• WHAT NEEDS TO BE DONE:
In the material below, write out each line word for word and omit the pictures.

• GIVEN DATA:
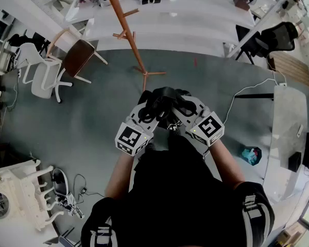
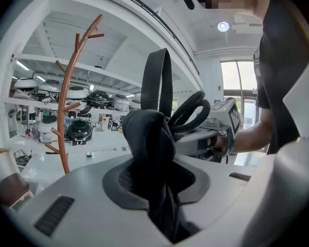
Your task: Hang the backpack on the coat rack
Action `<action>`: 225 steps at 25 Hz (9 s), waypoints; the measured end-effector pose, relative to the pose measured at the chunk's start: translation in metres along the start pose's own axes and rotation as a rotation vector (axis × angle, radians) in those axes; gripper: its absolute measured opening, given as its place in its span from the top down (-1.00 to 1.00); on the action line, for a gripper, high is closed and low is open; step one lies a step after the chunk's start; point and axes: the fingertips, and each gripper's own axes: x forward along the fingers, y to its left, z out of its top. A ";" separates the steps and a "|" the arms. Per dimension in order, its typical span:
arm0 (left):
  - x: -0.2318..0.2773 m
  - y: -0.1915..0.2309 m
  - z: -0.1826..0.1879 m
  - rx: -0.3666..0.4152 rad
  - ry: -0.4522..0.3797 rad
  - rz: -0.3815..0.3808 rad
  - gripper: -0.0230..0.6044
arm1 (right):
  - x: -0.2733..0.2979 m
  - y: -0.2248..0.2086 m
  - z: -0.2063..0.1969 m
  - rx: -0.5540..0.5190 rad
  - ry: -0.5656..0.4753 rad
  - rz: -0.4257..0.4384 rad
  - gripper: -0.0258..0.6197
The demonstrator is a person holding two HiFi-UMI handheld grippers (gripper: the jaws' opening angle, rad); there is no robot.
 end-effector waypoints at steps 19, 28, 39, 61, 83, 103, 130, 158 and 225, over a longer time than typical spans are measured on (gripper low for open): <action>-0.196 -0.061 -0.055 0.072 -0.005 -0.099 0.61 | 0.015 0.213 -0.018 0.057 -0.040 -0.104 0.67; -0.227 -0.076 -0.063 0.073 -0.017 -0.103 0.61 | 0.013 0.248 -0.019 0.052 -0.058 -0.108 0.67; -0.168 -0.056 -0.044 0.016 -0.031 -0.031 0.61 | 0.011 0.182 -0.012 0.030 -0.035 -0.037 0.67; -0.010 0.027 0.035 0.023 -0.067 0.207 0.62 | 0.024 -0.010 0.033 -0.035 -0.060 0.161 0.67; 0.034 0.147 0.045 -0.039 -0.045 0.155 0.62 | 0.121 -0.096 0.052 0.002 -0.060 0.087 0.67; 0.064 0.274 0.056 -0.029 -0.026 0.135 0.62 | 0.227 -0.172 0.072 0.007 -0.074 0.053 0.67; 0.180 0.368 0.070 -0.227 -0.043 0.486 0.62 | 0.285 -0.316 0.070 -0.006 0.070 0.423 0.67; 0.196 0.431 0.047 -0.350 -0.010 0.665 0.62 | 0.349 -0.347 0.054 -0.043 0.149 0.609 0.67; 0.162 0.423 -0.023 -0.351 -0.011 0.783 0.20 | 0.356 -0.371 -0.006 -0.119 0.179 0.531 0.38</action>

• ANSWER BOX:
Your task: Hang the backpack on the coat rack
Action `<action>`: 225 steps at 25 Hz (9 s), waypoints; the measured end-effector pose, relative to the pose measured at the chunk's start: translation in metres along the start pose's own axes and rotation as a rotation vector (axis × angle, radians) in those axes; gripper: its absolute measured opening, given as its place in its span from the top down (-1.00 to 1.00); on the action line, for a gripper, high is closed and low is open; step one lies a step after the chunk's start; point and axes: the fingertips, and each gripper's own axes: x forward along the fingers, y to its left, z out of its top. A ";" separates the steps and a "|" the arms. Per dimension in order, its typical span:
arm0 (left):
  - x: -0.2318..0.2773 m
  - y: -0.1915..0.2309 m
  - z: -0.1826..0.1879 m
  - rx: -0.3666..0.4152 rad
  - ry: -0.4522..0.3797 rad
  - rz: -0.3815..0.3808 rad
  - gripper: -0.0230..0.6044
arm1 (right):
  - x: -0.2733..0.2979 m
  - y: -0.2248..0.2086 m
  - z: -0.2063..0.1969 m
  - rx: -0.5540..0.5190 rad
  - ry: -0.5656..0.4753 rad
  - rz: -0.4257..0.4384 rad
  - gripper: -0.0258..0.6197
The demonstrator is a person holding two HiFi-UMI handheld grippers (gripper: the jaws' opening angle, rad); there is no robot.
 end-effector waypoints at steps 19, 28, 39, 61, 83, 103, 130, 158 and 225, over a longer time than typical spans are measured on (gripper low for open): <action>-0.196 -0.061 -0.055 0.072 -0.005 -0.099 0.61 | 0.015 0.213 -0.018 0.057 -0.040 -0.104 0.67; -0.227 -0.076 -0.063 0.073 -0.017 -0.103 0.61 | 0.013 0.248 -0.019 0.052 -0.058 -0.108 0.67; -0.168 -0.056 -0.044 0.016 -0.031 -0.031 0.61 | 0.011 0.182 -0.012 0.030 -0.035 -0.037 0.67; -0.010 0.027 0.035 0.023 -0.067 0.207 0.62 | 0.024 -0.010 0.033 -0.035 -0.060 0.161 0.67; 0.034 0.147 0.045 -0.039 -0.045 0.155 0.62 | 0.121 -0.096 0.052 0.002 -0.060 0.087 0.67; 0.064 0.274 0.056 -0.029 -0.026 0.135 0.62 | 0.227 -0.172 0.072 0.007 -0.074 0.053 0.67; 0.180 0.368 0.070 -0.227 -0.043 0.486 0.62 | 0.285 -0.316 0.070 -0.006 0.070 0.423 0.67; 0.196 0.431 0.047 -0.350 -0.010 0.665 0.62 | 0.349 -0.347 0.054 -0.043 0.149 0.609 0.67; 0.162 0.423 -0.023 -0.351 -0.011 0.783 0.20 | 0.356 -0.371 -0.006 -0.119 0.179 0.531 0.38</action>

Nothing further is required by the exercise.